(Data for review begins)
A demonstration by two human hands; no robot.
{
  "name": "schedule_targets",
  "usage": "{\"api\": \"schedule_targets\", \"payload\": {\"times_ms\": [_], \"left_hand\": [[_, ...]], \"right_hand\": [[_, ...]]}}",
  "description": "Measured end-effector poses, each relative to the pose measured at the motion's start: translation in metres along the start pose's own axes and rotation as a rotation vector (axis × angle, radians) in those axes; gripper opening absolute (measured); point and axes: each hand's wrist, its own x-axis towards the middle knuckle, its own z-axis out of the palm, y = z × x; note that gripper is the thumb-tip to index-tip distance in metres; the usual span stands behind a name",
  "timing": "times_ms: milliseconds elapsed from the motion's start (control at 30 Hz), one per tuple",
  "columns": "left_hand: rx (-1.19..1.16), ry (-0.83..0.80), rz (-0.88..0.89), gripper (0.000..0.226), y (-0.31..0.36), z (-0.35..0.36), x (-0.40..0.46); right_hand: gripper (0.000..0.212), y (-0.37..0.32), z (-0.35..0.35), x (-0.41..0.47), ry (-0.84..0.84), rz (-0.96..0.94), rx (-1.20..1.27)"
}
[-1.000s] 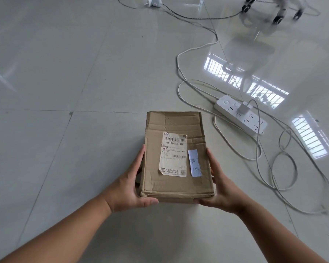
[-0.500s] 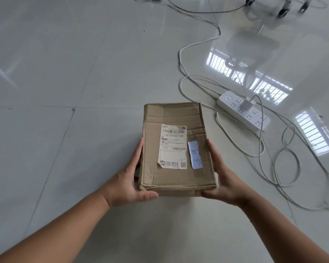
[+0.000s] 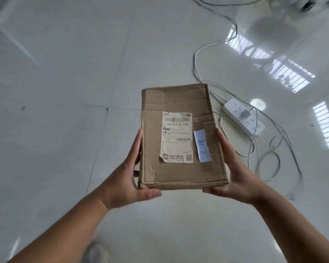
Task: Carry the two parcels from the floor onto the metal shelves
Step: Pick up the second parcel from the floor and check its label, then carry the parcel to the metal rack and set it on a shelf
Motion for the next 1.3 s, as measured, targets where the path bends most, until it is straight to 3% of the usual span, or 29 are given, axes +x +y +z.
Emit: {"api": "schedule_targets", "payload": {"times_ms": [300, 500, 867, 1300], "left_hand": [[0.053, -0.003, -0.013, 0.142, 0.203, -0.076, -0.06], [0.042, 0.045, -0.08, 0.143, 0.312, -0.098, -0.098], [-0.011, 0.158, -0.061, 0.144, 0.451, -0.127, -0.17], [0.018, 0.283, 0.087, 0.14, 0.557, -0.202, -0.26]], "right_hand": [[0.132, -0.196, -0.097, -0.042, 0.008, -0.059, 0.024], [0.13, -0.284, -0.149, -0.062, -0.009, -0.112, 0.051], [0.128, -0.424, -0.216, -0.097, -0.084, -0.196, 0.037], [0.135, -0.583, -0.23, -0.113, -0.072, -0.345, -0.075]]}}
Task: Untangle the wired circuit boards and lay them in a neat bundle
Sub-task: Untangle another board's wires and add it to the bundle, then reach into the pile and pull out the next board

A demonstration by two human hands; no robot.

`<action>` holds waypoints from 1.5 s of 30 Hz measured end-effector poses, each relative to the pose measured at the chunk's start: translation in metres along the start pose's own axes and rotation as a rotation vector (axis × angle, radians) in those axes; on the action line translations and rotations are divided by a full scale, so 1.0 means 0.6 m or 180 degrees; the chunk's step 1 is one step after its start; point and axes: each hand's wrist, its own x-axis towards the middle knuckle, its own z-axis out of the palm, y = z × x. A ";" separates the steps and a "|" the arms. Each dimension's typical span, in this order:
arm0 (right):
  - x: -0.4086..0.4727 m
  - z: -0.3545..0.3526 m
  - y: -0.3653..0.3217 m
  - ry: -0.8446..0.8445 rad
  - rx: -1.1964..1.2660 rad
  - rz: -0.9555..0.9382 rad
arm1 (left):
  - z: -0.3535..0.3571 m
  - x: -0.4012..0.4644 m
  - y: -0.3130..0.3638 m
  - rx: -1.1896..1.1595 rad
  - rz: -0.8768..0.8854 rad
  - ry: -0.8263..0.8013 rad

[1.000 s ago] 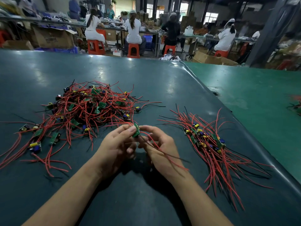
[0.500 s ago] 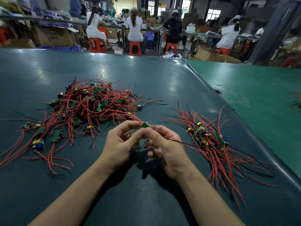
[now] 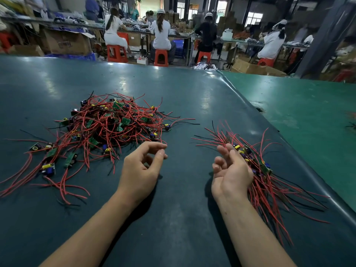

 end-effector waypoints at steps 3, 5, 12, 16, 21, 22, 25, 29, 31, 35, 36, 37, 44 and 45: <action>-0.001 0.004 0.007 -0.0129 -0.0390 -0.0138 | -0.020 0.007 0.002 0.1125 0.0541 0.0325; -0.003 0.007 0.016 -0.0389 -0.0731 -0.0284 | -0.036 0.015 -0.001 0.1948 0.0873 0.0594; -0.013 0.004 0.028 -0.1010 -0.1333 -0.0381 | -0.089 0.056 -0.048 0.2832 -0.0184 0.0586; -0.022 0.002 0.026 -0.1244 -0.1553 -0.0428 | -0.084 0.067 -0.052 0.2877 -0.0395 0.0655; -0.031 -0.001 0.027 -0.1514 -0.1906 -0.0505 | -0.083 0.070 -0.054 0.3275 -0.0549 0.0527; -0.032 -0.001 0.027 -0.1535 -0.1951 -0.0525 | -0.082 0.070 -0.056 0.3267 -0.0517 0.0524; -0.029 -0.001 0.025 -0.1535 -0.1947 -0.0544 | -0.081 0.071 -0.056 0.3052 -0.0413 0.0791; -0.025 0.002 0.028 -0.1462 -0.1822 -0.0459 | -0.083 0.072 -0.054 0.2843 -0.0311 0.1031; -0.024 0.003 0.029 -0.1474 -0.1825 -0.0463 | -0.083 0.071 -0.052 0.2702 -0.0089 0.1167; -0.022 0.004 0.028 -0.1487 -0.1848 -0.0485 | -0.081 0.069 -0.046 0.2615 0.0253 0.1547; -0.022 0.004 0.028 -0.1486 -0.1849 -0.0486 | -0.080 0.069 -0.044 0.2632 0.0272 0.1603; -0.022 0.004 0.028 -0.1483 -0.1846 -0.0483 | -0.079 0.071 -0.043 0.2619 0.0253 0.1630; -0.024 0.001 0.025 -0.1493 -0.1844 -0.0429 | -0.088 0.077 -0.052 0.2391 0.0018 0.1576; -0.024 0.001 0.025 -0.1497 -0.1842 -0.0417 | -0.088 0.078 -0.053 0.2506 0.0057 0.1517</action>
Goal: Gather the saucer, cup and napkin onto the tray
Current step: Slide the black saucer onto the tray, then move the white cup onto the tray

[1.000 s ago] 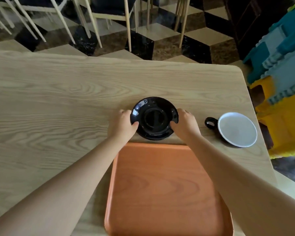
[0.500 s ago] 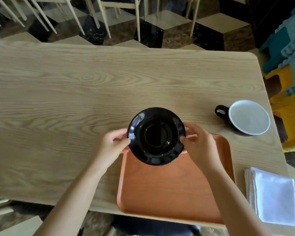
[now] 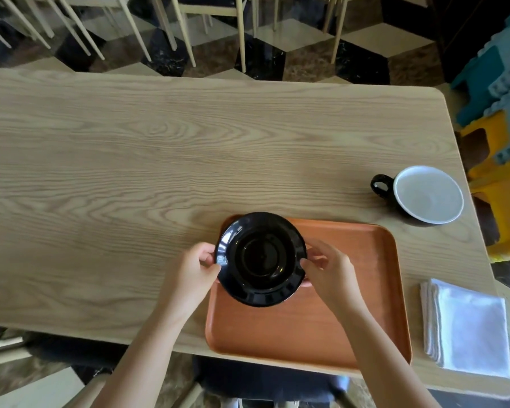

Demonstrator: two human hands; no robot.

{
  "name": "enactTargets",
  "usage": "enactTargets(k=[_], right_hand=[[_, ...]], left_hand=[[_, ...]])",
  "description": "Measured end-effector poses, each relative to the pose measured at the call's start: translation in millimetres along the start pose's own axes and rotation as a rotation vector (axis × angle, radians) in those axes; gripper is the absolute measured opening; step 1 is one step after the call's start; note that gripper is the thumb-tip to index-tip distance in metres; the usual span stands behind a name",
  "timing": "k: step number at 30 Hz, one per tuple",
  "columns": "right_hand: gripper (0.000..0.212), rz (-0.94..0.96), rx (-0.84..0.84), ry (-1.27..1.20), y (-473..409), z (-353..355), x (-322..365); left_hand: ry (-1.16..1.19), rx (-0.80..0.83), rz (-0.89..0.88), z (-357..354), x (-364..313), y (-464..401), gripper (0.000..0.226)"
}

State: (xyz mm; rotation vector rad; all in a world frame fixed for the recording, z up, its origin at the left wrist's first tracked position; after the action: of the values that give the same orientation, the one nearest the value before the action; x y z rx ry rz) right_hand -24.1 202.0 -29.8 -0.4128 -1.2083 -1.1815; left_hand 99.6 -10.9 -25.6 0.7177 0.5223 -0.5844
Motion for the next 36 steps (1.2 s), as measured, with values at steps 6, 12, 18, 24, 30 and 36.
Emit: enactTargets(k=[6,12,18,24,30,36], right_hand=[[0.047,-0.003,0.014,-0.062,0.5,-3.6,0.8],[0.052,0.001,0.015,-0.078,0.4,-4.3,0.6],[0.037,0.009,0.1,0.146,2.6,3.0,8.5],[0.024,0.327,-0.111,0.49,18.1,67.6,45.7],[0.048,0.186,-0.41,0.721,-5.4,180.9,26.3],[0.061,-0.078,-0.204,0.787,-47.1,220.9,-4.2]], left_hand=[[-0.049,-0.032,0.03,4.9,-2.0,-1.2,0.021],[-0.044,0.016,0.054,7.9,-2.9,-2.6,0.025],[-0.202,-0.041,-0.006,16.6,-9.2,1.7,0.029],[-0.235,-0.215,-0.337,3.3,-75.1,26.2,0.022],[-0.423,-0.205,-0.826,-65.8,-191.5,22.0,0.049],[-0.708,-0.108,-0.92,-142.8,-266.5,-14.8,0.062]])
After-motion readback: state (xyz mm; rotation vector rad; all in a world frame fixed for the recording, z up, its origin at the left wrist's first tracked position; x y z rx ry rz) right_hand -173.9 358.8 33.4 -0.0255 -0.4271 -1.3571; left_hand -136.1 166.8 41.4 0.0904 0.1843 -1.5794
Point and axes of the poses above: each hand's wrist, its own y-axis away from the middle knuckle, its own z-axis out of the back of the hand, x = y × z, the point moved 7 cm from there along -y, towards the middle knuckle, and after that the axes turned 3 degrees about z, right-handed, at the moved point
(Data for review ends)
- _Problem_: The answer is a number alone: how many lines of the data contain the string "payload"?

- _Exercise answer_: 2